**Task details:**
Copy the closing run of lines, from the one with "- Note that" through the last line of the listing, exactly and without any pictures.

**Data below:**

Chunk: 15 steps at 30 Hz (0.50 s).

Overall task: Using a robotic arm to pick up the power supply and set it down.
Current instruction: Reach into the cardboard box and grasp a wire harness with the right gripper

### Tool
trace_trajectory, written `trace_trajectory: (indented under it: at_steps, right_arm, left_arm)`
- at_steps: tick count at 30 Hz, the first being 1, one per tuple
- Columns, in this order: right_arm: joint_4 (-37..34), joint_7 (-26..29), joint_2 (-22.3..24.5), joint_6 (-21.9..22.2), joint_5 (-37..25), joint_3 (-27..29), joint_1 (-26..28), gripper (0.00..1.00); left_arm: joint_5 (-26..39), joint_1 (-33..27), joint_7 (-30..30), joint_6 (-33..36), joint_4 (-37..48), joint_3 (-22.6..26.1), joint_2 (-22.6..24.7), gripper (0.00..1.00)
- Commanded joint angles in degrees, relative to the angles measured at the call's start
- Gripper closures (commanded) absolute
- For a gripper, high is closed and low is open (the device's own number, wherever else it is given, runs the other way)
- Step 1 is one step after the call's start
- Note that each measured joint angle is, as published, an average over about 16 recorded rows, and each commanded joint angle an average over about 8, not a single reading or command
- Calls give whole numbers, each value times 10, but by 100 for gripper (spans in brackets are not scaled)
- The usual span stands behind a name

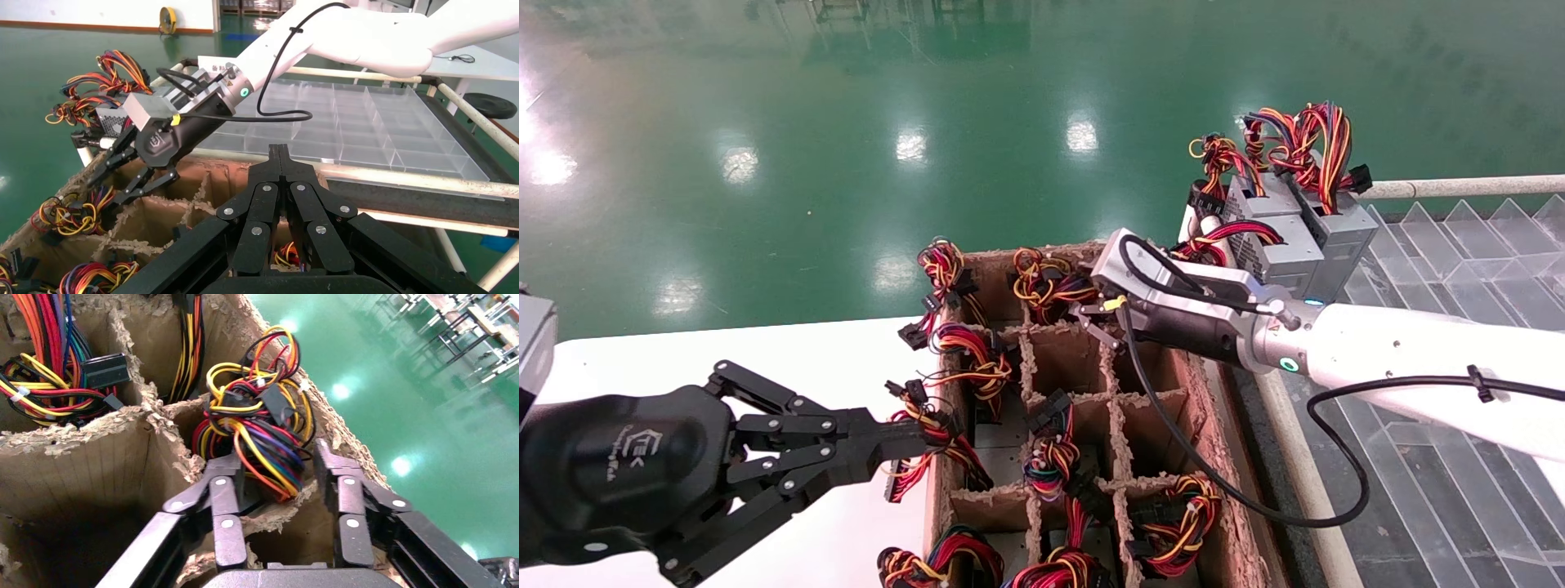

**Answer space:**
- Note that each measured joint angle is, as published, an average over about 16 recorded rows, and each commanded joint angle an average over about 8, not a single reading or command
- Calls give whole numbers, each value times 10, but by 100 for gripper (spans in brackets are not scaled)
- The usual span stands behind a name

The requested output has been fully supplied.